The answer must consist solely of the line containing "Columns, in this" and every line after it in the records below, through the last, each reproduced exactly.
*** Opening of Data to use ***
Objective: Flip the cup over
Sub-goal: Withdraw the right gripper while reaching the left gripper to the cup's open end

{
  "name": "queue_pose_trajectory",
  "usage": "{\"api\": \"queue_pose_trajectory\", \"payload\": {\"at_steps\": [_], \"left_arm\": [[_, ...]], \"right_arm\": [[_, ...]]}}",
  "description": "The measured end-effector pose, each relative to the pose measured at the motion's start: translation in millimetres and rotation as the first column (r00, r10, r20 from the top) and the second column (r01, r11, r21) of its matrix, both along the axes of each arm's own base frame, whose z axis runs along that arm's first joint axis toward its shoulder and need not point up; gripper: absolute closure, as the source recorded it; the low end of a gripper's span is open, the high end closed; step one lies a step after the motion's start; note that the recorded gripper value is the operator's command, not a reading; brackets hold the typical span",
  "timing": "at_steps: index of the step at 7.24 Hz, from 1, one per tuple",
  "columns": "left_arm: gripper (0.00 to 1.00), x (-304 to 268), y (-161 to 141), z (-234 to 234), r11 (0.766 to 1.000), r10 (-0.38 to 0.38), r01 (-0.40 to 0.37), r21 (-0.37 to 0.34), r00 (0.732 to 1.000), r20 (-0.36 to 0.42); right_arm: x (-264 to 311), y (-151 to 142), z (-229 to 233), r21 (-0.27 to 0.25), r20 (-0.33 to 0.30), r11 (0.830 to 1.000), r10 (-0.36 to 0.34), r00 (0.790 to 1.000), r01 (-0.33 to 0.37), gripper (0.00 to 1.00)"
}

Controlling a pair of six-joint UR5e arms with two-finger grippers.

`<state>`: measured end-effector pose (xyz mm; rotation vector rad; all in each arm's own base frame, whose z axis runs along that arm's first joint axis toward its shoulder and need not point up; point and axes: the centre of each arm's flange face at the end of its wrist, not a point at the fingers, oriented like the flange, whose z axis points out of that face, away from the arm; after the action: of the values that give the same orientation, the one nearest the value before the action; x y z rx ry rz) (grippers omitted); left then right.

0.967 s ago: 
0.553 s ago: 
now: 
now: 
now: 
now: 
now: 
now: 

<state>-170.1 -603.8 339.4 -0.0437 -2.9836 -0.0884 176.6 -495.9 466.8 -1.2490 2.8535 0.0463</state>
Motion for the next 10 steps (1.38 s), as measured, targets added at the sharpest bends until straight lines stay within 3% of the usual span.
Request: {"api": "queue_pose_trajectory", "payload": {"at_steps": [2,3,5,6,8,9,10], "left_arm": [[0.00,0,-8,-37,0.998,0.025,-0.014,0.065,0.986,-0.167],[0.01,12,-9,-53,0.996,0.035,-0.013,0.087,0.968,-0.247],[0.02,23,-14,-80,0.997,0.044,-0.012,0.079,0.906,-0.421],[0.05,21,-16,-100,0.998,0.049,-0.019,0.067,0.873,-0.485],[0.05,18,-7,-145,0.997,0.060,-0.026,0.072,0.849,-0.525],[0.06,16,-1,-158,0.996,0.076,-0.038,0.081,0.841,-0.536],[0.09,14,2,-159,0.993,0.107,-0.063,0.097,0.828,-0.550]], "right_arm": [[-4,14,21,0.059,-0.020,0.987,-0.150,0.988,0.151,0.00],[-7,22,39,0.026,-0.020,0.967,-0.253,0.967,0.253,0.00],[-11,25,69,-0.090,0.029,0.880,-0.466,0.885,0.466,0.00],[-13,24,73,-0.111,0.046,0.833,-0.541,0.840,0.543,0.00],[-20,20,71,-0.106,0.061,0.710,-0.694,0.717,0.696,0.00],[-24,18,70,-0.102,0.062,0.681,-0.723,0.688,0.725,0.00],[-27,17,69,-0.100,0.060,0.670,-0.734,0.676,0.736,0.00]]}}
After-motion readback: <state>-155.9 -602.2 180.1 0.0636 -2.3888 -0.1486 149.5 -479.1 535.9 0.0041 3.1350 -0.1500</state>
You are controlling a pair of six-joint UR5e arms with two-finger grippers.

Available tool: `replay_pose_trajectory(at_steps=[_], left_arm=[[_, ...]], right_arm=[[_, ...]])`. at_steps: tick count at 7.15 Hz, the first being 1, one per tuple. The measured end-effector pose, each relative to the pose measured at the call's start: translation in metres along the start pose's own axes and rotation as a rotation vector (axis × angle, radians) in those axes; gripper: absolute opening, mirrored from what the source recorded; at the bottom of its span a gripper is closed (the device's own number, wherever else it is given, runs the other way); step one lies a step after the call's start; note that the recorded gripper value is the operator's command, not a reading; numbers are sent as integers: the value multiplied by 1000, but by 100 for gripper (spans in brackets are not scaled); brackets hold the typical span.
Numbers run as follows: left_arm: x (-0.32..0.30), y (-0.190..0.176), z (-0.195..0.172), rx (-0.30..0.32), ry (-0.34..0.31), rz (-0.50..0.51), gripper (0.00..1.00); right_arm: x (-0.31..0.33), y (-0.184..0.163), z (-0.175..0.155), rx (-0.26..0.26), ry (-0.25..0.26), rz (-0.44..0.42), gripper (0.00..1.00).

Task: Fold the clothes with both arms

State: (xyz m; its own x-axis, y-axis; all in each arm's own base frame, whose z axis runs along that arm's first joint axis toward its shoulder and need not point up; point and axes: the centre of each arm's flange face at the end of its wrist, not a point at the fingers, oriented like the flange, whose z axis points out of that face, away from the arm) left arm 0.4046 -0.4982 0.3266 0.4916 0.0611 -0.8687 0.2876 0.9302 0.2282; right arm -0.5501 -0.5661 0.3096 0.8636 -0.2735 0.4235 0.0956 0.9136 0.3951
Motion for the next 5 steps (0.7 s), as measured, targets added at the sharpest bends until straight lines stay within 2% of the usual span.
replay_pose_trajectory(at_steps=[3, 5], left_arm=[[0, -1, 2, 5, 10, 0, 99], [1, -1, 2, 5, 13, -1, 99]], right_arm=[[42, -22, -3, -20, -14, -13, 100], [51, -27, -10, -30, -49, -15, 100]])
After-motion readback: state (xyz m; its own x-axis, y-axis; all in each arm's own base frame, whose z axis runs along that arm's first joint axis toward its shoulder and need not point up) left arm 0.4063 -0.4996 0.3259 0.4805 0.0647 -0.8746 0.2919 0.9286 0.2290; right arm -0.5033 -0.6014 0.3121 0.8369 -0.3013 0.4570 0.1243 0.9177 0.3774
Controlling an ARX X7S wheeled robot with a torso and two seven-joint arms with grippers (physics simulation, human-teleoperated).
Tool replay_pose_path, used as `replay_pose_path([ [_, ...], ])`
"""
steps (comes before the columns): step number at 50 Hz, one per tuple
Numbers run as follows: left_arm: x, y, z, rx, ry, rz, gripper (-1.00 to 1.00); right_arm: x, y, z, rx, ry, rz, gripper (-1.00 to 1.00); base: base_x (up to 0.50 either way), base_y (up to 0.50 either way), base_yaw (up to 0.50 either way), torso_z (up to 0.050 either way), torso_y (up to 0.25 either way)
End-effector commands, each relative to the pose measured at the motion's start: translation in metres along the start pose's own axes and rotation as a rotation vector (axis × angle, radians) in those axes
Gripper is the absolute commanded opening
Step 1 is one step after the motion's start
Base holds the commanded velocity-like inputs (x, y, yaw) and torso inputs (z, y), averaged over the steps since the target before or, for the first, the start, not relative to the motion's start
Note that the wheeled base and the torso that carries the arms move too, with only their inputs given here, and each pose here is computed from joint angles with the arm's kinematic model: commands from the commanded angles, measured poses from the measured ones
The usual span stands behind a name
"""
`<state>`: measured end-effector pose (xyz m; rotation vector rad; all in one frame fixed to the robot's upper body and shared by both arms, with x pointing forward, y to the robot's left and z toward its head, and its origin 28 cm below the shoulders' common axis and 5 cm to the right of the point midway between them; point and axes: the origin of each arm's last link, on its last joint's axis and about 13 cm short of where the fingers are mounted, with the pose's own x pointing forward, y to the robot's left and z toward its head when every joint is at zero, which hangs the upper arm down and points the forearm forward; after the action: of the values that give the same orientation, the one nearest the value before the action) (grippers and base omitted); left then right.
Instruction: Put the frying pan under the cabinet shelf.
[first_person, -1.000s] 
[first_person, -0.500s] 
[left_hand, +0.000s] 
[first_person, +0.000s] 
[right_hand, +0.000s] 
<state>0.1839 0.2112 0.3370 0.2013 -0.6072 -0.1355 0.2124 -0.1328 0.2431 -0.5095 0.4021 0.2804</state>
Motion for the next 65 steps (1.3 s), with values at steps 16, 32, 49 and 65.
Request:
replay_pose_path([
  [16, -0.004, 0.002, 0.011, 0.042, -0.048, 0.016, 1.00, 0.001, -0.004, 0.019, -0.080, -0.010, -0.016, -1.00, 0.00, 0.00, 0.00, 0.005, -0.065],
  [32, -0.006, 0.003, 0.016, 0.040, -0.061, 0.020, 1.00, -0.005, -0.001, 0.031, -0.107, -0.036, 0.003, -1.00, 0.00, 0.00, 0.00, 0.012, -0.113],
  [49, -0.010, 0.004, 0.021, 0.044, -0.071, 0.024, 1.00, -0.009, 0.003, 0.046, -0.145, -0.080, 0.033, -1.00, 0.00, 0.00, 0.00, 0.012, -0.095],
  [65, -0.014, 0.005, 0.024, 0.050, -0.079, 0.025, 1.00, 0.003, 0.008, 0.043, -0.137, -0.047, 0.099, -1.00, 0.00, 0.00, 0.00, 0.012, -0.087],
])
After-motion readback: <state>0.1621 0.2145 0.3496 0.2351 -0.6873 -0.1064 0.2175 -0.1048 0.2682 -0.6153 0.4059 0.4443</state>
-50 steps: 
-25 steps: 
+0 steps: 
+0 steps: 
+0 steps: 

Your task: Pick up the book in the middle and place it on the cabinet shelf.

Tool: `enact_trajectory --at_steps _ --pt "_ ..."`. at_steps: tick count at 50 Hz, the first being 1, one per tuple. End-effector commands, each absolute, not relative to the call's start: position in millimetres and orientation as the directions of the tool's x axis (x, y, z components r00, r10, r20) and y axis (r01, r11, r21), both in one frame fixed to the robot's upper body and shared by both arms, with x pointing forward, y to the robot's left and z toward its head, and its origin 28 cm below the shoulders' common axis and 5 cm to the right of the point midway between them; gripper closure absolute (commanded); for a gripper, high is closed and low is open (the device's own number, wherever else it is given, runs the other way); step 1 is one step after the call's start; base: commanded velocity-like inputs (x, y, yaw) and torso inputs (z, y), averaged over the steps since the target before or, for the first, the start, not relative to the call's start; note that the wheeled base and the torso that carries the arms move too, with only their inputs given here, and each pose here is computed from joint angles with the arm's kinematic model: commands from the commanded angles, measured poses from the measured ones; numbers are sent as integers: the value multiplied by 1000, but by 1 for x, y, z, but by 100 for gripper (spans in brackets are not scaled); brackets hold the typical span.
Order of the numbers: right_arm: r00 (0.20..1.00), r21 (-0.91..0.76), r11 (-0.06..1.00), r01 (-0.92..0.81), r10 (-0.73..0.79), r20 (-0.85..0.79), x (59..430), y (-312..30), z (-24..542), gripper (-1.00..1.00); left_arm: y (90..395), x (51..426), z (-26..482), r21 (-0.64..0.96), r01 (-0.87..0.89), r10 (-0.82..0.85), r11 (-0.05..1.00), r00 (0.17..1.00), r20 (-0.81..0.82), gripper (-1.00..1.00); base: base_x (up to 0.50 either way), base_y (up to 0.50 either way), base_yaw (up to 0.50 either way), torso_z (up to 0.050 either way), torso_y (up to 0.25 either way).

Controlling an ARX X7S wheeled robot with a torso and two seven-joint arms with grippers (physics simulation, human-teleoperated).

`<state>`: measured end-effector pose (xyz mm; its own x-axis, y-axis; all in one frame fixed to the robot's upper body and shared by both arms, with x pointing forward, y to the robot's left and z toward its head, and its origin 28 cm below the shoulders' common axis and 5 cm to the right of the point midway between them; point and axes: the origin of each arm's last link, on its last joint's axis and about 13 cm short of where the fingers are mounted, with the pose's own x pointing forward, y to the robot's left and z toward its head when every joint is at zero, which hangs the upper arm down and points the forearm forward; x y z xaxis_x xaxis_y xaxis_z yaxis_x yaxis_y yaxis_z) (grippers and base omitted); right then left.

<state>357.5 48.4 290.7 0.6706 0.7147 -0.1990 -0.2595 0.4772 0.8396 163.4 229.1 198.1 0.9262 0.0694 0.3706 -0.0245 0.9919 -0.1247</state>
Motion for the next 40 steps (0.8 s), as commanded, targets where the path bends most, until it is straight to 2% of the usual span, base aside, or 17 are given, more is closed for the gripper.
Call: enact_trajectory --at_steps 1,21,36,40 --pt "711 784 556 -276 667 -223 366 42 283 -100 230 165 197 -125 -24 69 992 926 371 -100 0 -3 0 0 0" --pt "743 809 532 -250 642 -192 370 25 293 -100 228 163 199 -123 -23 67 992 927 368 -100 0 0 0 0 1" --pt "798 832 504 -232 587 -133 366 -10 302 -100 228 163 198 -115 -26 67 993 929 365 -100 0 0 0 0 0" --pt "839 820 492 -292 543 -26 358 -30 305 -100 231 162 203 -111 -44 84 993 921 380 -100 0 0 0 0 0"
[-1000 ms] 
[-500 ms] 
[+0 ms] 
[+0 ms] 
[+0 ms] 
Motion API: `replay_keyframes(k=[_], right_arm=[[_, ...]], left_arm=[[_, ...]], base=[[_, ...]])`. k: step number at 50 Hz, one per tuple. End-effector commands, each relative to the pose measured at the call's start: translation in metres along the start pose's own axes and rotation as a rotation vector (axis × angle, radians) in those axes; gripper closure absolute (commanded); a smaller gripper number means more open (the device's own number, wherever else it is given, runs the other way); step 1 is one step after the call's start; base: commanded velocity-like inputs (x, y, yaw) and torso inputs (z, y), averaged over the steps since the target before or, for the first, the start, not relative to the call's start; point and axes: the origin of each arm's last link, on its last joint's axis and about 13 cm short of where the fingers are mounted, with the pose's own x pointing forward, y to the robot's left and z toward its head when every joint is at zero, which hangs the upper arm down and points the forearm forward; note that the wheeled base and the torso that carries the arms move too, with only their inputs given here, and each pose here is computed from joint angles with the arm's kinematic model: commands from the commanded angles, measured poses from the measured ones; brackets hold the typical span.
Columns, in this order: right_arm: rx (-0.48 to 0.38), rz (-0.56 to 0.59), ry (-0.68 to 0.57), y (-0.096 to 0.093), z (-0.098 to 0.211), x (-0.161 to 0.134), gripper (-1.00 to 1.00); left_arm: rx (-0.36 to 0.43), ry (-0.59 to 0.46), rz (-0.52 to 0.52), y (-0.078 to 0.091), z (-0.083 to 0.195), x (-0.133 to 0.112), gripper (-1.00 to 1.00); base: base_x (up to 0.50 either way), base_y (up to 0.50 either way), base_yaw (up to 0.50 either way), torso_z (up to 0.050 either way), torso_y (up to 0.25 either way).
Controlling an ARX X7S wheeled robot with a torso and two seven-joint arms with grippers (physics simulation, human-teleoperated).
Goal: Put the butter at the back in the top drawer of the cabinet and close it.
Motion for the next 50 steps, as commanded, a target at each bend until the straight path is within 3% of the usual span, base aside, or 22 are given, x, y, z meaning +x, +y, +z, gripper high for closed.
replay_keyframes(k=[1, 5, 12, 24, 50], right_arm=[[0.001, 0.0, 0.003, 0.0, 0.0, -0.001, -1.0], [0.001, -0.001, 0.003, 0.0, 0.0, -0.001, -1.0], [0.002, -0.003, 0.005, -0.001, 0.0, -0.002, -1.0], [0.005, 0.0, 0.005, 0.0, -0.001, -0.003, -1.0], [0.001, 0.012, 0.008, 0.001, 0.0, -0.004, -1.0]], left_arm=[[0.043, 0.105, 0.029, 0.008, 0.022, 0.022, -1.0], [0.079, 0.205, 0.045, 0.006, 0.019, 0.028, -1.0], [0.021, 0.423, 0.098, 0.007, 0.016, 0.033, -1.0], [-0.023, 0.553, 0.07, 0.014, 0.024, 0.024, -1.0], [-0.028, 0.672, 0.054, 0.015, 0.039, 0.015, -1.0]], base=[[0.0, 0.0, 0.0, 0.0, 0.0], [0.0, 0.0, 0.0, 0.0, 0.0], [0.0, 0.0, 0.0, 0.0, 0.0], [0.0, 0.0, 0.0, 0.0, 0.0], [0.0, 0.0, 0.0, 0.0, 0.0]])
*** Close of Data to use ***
Result for this exercise
Columns, in this order: right_arm: rx (-0.48 to 0.38), rz (-0.56 to 0.59), ry (-0.68 to 0.57), y (-0.096 to 0.093), z (-0.098 to 0.211), x (-0.161 to 0.134), gripper (-1.00 to 1.00); left_arm: rx (-0.36 to 0.43), ry (-0.59 to 0.46), rz (-0.52 to 0.52), y (-0.078 to 0.091), z (-0.083 to 0.195), x (-0.133 to 0.112), gripper (-1.00 to 1.00); base: base_x (up to 0.50 either way), base_y (up to 0.50 either way), base_yaw (up to 0.50 either way), torso_z (up to 0.050 either way), torso_y (up to 0.25 either way).
Controlling an ARX X7S wheeled robot with a torso and two seven-joint arms with grippers (physics simulation, human-teleoperated).
Goal: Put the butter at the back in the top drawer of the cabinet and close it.
Motion for the next 50 steps, as commanded, a target at each bend until the straight path is within 3% of the usual span, base aside, or 22 are given, x, y, z meaning +x, +y, +z, gripper high for closed.
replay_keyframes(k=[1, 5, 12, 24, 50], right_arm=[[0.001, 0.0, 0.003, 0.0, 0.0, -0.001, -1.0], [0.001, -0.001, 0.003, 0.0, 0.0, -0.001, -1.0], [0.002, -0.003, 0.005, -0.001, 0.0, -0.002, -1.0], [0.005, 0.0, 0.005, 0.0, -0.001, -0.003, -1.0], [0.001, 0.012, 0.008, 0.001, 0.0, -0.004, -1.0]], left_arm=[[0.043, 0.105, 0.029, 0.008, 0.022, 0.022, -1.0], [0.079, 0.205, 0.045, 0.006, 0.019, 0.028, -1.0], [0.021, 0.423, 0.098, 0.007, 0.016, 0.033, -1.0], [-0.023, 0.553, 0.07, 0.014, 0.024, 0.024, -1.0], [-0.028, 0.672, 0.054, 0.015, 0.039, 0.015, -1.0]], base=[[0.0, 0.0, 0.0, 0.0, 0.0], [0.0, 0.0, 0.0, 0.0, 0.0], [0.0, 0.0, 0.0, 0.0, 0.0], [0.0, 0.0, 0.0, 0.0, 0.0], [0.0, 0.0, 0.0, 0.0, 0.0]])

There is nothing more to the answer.